> **Exercise objective**: Each line below that includes the word "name" is to be reported.

> **Data provided**:
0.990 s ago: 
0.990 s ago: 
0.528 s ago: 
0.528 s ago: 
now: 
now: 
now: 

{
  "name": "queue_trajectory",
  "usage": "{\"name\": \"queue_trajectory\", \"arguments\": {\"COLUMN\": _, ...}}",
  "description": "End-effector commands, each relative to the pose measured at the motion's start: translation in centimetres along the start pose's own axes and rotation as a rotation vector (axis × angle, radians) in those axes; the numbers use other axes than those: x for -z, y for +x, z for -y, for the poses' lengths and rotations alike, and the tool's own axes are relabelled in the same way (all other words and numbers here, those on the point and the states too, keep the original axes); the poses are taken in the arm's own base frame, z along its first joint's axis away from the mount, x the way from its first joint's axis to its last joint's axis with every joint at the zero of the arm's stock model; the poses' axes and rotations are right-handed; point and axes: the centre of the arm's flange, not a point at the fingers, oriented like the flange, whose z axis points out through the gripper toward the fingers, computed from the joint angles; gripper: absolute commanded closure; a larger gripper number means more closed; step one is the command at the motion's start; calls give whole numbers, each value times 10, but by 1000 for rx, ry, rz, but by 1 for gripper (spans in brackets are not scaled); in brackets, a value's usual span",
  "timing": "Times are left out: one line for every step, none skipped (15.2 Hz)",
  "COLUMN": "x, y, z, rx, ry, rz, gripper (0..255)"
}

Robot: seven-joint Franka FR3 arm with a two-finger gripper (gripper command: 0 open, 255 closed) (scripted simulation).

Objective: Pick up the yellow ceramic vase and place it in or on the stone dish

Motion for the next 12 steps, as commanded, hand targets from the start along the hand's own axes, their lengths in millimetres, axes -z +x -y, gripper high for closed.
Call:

> **Exercise answer**:
  "name": "queue_trajectory",
  "usage": "{\"name\": \"queue_trajectory\", \"arguments\": {\"COLUMN\": _, ...}}",

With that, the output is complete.